Sans avoir la prestance de Lafleur, Richer n’en demeure pas moins un joueur redoutable en offensive. Il possède un tir dévastateur et tire profit d’un gabarit imposant.

En 1987-1988, il répond aux attentes générales. Les amateurs le perçoivent comme la nouvelle tête d’affiche de l’attaque du Canadien.

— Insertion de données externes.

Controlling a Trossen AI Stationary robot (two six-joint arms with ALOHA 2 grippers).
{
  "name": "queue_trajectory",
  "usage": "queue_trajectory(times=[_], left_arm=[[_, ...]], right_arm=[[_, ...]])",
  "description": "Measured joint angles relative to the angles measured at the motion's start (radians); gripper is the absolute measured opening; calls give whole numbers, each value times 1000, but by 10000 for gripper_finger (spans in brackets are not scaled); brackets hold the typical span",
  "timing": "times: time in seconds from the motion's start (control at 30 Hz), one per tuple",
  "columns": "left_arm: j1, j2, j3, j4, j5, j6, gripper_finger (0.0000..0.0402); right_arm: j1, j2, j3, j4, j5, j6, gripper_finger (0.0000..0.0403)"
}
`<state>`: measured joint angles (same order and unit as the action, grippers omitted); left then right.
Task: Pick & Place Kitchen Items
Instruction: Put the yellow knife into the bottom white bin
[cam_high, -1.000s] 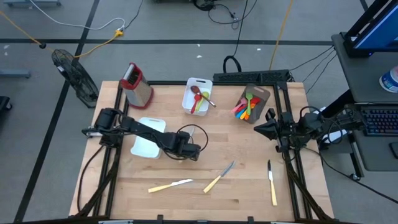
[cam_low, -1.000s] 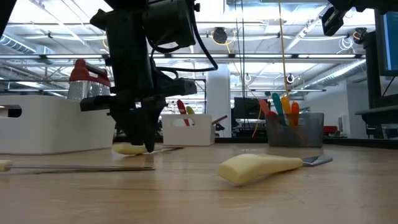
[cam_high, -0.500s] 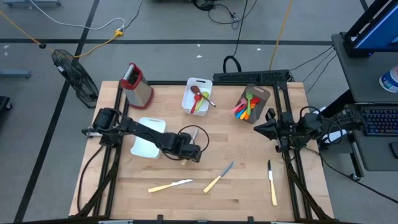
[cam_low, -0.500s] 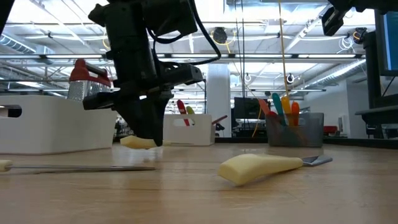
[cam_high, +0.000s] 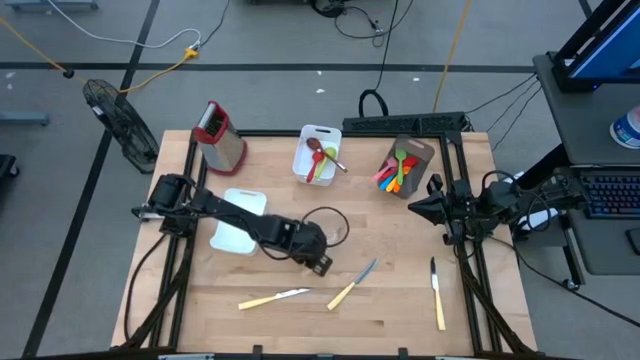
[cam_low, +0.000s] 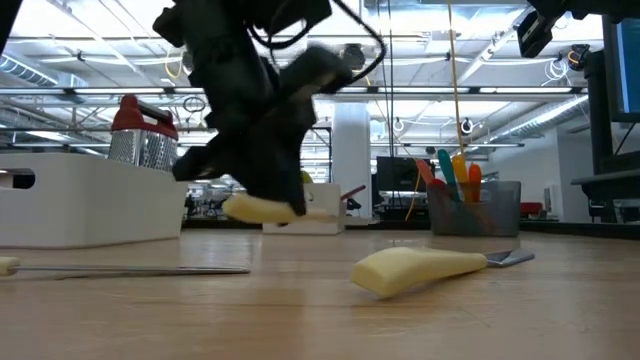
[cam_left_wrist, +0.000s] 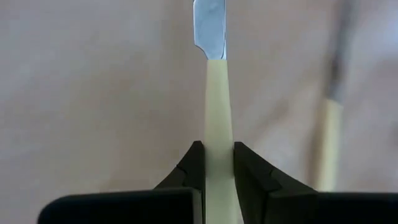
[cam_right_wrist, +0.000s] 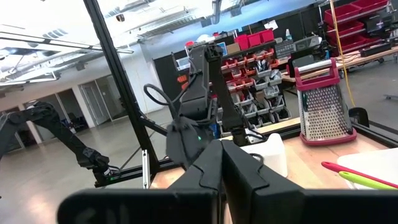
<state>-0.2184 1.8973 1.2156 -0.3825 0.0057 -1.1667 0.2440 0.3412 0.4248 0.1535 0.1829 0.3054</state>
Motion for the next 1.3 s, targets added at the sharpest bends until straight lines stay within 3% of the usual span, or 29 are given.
queue_trajectory(times=[0.17, 0.33, 0.57, 0.7, 1.07, 1.3], left_arm=[[-12, 0, 0, 199, 127, 194, 41], [-11, -1, 1, 336, 178, 248, 41], [-13, -3, 1, 452, 147, 196, 41], [-22, -39, 3, 444, 73, 121, 41], [-72, -264, 1, 129, -236, -34, 41], [-109, -366, 2, -147, -311, -248, 41]], right_arm=[[0, 0, 0, 0, 0, 0, 4], [0, 0, 0, 0, 0, 0, 4], [0, 0, 0, 0, 0, 0, 4], [0, 0, 0, 0, 0, 0, 4], [0, 0, 0, -8, -1, -24, 4], [0, -1, 0, -9, 0, -94, 4]])
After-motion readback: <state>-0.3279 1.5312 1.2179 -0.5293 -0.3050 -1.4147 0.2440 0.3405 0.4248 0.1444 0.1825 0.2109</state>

Avec deux semaines à faire au calendrier, il totalise 45 buts. L’affaire semble dans le sac, mais Richer tombe au combat.

Une blessure le tient à l’écart du jeu pendant six matchs et il effectue son retour au jeu lors de la dernière fin de semaine de la saison, pour une série aller-retour contre les Sabres de Buffalo.

Le samedi soir, au Forum, il signe un tour du chapeau contre Darrin Puppa dans une victoire sans équivoque de 9 à 4.

Le dimanche, à l’Auditorium de Buffalo, il inscrit ses 49e et 50e buts aux dépens de Tom Barrasso, dans un verdict nul de 4 à 4.

  • Fiche : PJ : 72 – B : 50 – A : 28 – PTS : 78
Autre saison de 50 buts :
  • 24 mars 1990: contre Peter Sidorkiewicz, à Hartford. Saison de 51 buts.